Friday, December 27, 2013

Refusing Negativity.

In the laundry room this morning, we met up with one of the residents. This person is unfailingly polite, but their attitude is overwhelmingly negative. If one suggests that the day promises to be a beauty, this individual will unfailingly find some negative aspect upon which to comment - "It's supposed to rain later," or "It might look nice, but it's probably cold," or some other remark full of doom, gloom or depression.

I feel for this poor miserable soul, unable to take any delight in life. I recall all to clearly just how dismal the world appeared to me before my attitude change in Al-Anon. When it was first suggested to me that I had a choice with regard to my attitude, I thought the speaker a hopeless Pollyanna. I believed that those of who saw the world through an unremittingly negative filter were the realists of life, and those who were cheerful were naïve. After all, with all that I'd been through as a small child, how could I be expected to have a positive attitude?

I encountered almost those very words in a recent conversation with one of my sisters. I was talking to her about how much more satisfying life is, when one has a positive attitude, and works to practise gratitude for one's blessings, rather than seek to find all that life is supposedly missing. She sighed heavily, and said, "Yes, but with our childhoods, how can you have a positive attitude?" She hasn't lived with her adoptive parents (the three of us were all adopted separately, that was the policy back then) for 40 years, yet she is still using them as reason for her largely negative attitude. I will occasionally get the shivers talking with her, and it's only because in her I see who I would have been without the changed attitude I learned in Al-Anon.
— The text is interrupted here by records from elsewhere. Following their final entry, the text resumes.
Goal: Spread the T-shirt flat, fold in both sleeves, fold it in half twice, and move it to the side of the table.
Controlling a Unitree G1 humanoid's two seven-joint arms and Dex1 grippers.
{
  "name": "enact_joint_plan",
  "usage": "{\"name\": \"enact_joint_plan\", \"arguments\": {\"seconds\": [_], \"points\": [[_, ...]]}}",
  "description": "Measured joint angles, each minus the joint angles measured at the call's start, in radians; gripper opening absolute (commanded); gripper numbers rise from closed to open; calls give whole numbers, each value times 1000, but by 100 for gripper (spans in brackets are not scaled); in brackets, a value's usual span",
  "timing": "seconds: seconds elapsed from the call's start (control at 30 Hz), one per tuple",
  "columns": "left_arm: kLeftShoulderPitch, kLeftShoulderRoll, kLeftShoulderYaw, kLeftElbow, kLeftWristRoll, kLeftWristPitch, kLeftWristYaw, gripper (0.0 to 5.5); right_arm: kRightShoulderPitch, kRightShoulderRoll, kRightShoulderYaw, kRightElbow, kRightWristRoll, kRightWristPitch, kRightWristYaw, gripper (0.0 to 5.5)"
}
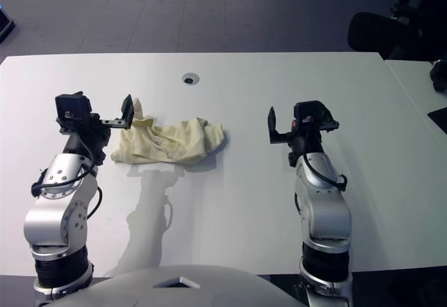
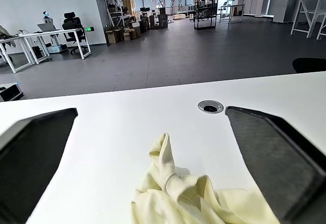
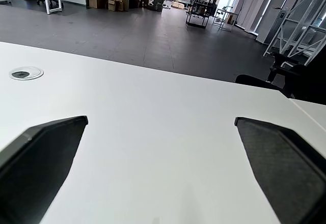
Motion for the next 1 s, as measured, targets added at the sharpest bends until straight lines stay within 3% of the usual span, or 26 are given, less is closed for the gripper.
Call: {"name": "enact_joint_plan", "arguments": {"seconds": [0.67,0.83,0.9,1.0], "points": [[3,-17,0,0,14,-10,6,540,-15,0,11,6,-1,0,10,537],[2,126,-55,60,140,-26,-35,540,-17,0,15,9,-1,0,10,537],[1,256,-155,160,229,-25,-110,540,-17,1,17,9,-2,0,9,537],[0,313,-253,250,293,-53,-172,540,-17,2,18,11,-3,-1,8,537]]}}
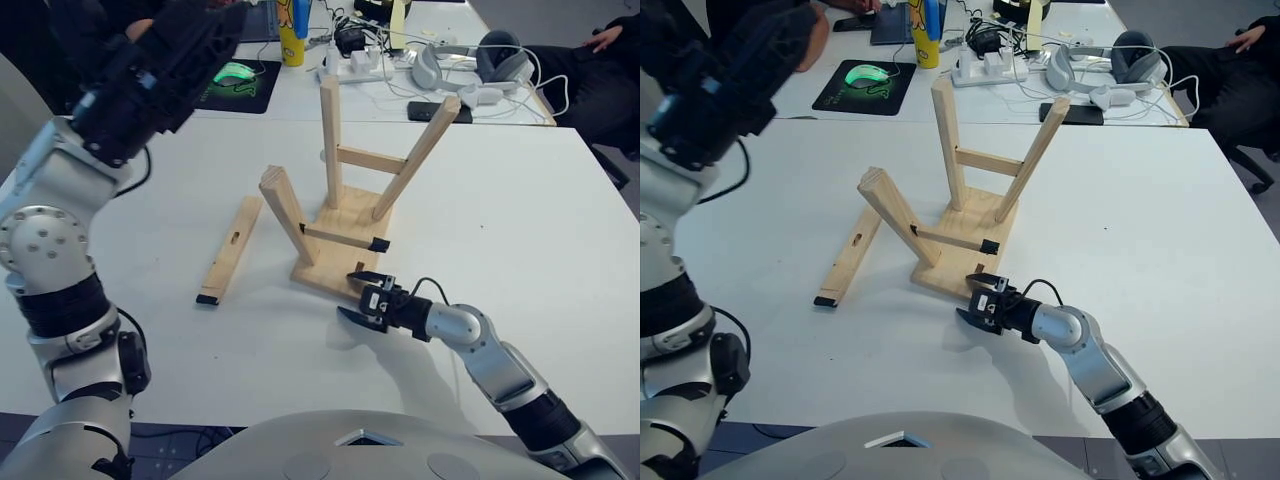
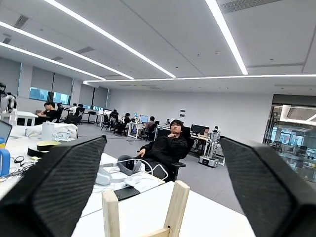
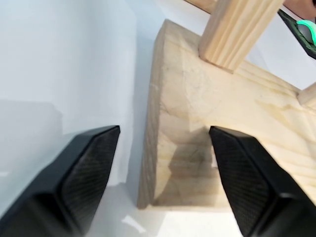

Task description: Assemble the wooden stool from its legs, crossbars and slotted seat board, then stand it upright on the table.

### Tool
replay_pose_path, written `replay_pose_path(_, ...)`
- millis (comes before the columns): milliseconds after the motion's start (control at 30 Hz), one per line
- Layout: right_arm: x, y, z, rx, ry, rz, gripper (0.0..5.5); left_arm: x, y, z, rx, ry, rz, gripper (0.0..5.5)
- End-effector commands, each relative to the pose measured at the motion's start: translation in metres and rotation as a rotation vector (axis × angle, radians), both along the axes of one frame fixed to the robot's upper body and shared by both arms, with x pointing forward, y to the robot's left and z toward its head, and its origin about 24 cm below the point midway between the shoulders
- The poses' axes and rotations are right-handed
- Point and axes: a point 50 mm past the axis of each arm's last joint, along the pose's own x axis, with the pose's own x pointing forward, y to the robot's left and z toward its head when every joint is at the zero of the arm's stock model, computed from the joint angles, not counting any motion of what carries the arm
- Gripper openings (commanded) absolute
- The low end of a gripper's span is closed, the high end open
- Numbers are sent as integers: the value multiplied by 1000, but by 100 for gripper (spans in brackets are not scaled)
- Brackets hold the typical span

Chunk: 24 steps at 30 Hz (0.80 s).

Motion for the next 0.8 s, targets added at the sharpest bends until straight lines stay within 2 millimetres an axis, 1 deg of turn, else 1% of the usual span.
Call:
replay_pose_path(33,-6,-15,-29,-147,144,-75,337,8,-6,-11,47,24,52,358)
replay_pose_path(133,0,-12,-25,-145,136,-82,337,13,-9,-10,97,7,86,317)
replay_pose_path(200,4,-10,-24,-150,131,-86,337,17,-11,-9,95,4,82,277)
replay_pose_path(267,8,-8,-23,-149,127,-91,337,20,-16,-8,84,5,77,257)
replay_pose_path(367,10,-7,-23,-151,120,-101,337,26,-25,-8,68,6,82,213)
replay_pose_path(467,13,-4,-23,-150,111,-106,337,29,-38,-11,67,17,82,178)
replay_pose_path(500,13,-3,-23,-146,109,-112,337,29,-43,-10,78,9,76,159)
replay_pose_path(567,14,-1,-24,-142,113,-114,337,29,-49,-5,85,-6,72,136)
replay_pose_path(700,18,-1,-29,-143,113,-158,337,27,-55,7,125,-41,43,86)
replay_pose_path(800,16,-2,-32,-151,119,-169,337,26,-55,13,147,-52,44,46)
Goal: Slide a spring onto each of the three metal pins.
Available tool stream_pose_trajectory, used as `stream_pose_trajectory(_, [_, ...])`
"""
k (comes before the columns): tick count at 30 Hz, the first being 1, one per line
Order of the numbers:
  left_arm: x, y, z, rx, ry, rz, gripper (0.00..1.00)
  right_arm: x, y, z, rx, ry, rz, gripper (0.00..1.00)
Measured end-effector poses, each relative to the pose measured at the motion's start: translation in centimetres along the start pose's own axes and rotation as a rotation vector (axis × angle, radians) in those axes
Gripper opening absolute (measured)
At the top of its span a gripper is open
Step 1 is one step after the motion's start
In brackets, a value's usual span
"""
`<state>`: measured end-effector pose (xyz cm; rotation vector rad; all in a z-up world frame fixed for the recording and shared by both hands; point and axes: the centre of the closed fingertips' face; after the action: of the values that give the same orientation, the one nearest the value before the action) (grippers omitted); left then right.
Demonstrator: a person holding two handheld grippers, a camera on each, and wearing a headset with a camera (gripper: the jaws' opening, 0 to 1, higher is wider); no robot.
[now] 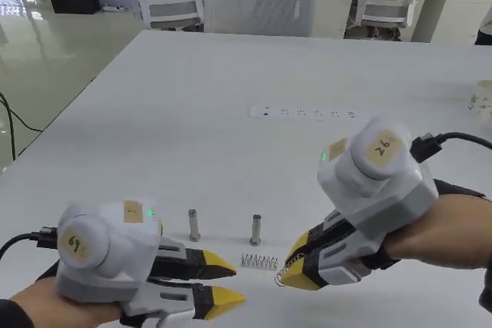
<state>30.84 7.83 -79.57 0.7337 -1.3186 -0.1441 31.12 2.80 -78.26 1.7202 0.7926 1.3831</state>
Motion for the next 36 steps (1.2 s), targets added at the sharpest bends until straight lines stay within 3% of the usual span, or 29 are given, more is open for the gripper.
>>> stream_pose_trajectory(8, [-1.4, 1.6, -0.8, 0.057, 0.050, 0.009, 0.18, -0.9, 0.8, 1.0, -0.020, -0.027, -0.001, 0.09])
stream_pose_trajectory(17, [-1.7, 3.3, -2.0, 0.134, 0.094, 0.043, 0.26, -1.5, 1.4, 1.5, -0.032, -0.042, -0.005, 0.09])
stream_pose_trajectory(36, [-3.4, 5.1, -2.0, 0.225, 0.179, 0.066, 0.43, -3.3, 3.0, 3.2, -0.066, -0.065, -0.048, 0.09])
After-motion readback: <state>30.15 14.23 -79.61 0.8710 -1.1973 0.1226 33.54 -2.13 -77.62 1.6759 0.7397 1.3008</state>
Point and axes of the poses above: the centre of the closed fingertips' face, and the gripper's own axes: y roughly backward along the fingers, z roughly to its right, x roughly out of its top, and after that the axes turned 7 degrees about -z, right-handed
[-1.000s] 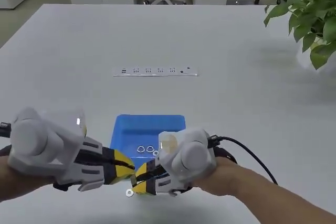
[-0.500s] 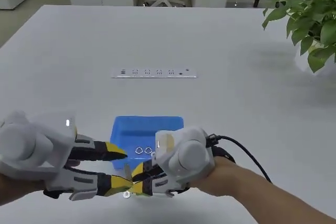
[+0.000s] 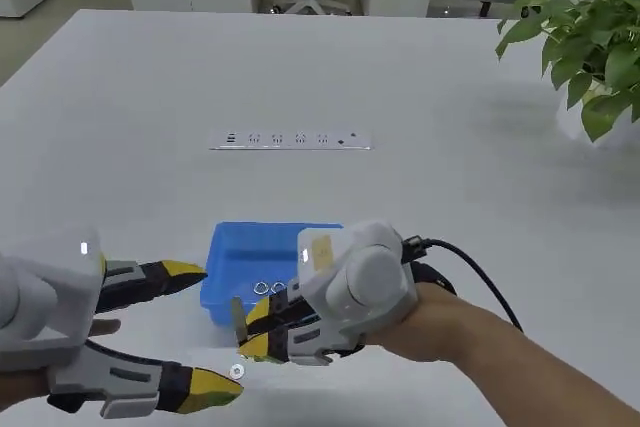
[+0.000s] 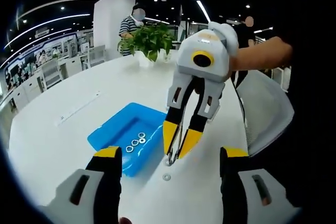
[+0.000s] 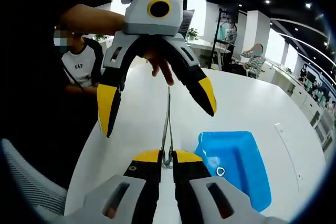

I am so hugely grateful for all those who patiently repeated themselves as I tried my best to prove them wrong in their cheerful outlook.

I have been given such enormous blessings in my life, and one of the greatest of those is love, the love of my delightful Robert, whose patience, tolerance, and humour make him such a treat. I cannot imagine what it would have been like to come home to an empty apartment after surgery. I know my friends would have rallied around to help me, but I was lucky beyond words, I had a man whom I adore, who loves me the same way, and just being able to spend more time with him made me feel better physically. The body-mind connection is a mystical one.

Program has allowed me to deal with cancer by living one day at a time, and not terrifying myself with possibilities. It will be what it will be. My faith makes me willing to accept and to be grateful. There are no guarantees in life. I'm happy and serene today, and that's enough.

1 comment:

  1. I definitely prefer positive optimistic people. Negativism is difficult to be around for any length of time.